Certain medications also appear to be involved in triggering depression. For example, beta-blockers, anti-hypertensives, estrogen-progestins, corticosteroids and “appetite suppressants”. But, in this case, it is difficult to make the exact distinction between the patient’s predisposition and the psychological impact of the illness thus treated.

Depressive disorders of the puerperium or maternity

Motherhood, or rather the famous baby blues syndrome, are synonymous with depression. Indeed, motherhood leads to profound biological changes, particularly endocrine. This period in a woman’s life, particularly important for psychological disorders, can be subdivided into three periods:

Pregnancy itself must be considered according to its three trimesters, during which psycho-physiological symptomatology is mainly linked to the anatomical and endocrine changes specific to this state.

Childbirth, preceded by the anxious anticipation of the event, is for many women the occasion of a dysphoric state (or mood instability), normally very transient.

Postpartum depression. For some, it is the collapse of progestogen impregnation that is responsible. For others, it is explained by the “mourning of the state of pregnancy”. This is a phase of worry which often escapes those around us and during which repeated bouts of tears and a feeling of despondency appear which leave the young mother perplexed by this lack of pleasure felt in contact and care. provided to the child. She may also experience thoughts of growing guilt and/or incapacity. These fuel an anxiety that sometimes leads to the multiplication of consultations for purely medical reasons. This table can be supplemented by difficulty falling asleep or the occurrence of nightmares.
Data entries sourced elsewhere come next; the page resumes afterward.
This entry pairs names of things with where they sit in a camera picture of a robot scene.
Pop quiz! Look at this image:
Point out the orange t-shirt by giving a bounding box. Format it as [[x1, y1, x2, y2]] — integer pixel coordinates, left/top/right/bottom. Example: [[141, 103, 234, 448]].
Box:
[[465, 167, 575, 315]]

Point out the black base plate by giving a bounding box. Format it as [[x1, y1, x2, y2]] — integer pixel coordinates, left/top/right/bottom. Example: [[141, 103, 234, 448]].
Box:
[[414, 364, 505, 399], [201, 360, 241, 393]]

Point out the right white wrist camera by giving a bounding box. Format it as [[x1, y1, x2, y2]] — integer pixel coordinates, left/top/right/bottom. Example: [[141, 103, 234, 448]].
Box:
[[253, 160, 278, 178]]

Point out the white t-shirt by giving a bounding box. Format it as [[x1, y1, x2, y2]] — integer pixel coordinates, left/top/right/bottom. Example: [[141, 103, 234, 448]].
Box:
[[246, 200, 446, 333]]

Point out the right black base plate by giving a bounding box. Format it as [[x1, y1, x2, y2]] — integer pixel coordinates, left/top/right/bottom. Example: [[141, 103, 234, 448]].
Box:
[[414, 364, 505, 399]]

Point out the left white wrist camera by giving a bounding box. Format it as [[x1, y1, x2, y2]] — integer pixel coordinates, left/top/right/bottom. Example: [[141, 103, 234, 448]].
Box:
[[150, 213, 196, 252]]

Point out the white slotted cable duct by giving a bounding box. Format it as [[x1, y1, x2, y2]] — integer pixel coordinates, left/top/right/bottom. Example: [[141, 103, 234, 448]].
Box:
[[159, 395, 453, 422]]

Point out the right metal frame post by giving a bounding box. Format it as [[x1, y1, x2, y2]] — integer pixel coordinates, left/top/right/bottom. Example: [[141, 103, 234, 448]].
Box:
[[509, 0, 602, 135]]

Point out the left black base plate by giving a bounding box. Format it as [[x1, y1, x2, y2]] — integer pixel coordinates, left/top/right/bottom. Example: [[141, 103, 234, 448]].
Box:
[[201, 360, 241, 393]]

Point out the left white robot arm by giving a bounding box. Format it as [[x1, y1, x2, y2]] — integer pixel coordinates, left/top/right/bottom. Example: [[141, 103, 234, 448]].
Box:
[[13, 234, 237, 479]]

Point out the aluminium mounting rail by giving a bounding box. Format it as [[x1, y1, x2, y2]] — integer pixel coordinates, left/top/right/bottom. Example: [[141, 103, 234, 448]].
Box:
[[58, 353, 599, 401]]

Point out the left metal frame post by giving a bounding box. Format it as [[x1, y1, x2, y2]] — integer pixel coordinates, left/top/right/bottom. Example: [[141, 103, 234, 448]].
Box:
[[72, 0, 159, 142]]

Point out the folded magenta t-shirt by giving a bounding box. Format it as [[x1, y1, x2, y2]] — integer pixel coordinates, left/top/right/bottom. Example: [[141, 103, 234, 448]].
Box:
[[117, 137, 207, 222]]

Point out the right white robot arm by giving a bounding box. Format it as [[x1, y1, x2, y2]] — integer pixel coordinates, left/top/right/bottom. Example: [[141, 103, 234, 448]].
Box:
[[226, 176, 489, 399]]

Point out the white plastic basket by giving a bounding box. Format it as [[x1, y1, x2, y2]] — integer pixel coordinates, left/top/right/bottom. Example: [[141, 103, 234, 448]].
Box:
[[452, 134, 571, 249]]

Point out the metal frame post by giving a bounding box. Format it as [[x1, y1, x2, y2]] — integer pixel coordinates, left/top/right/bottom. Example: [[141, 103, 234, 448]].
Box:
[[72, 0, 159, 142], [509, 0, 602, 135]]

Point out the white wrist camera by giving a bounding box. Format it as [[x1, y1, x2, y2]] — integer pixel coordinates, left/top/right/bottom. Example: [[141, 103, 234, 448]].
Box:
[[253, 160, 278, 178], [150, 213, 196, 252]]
Depressive disorders of menopause

Among the different causes of depression, there is menopause. Indeed, this period is marked by a certain number of renunciations: loss of the capacity of procreation, removal of the children, cessation of the professional activity.

It appears that the premenopausal phase constitutes the phase with the highest risk of depression. Moreover, it is not impossible that the modifications of the hormonal functioning are partly responsible for the psychic disorders of the woman. However, they are not sufficient to explain the frequency of depression occurring during this part of life.

The menopausal woman obviously questions her usefulness, her capacity to still be a “woman” since she knows she is diminished and powerless in the face of the reality of the physiological transformations that affect her. This process of change, if it is not psychologically integrated and accepted, can certainly lead to the risk of depression.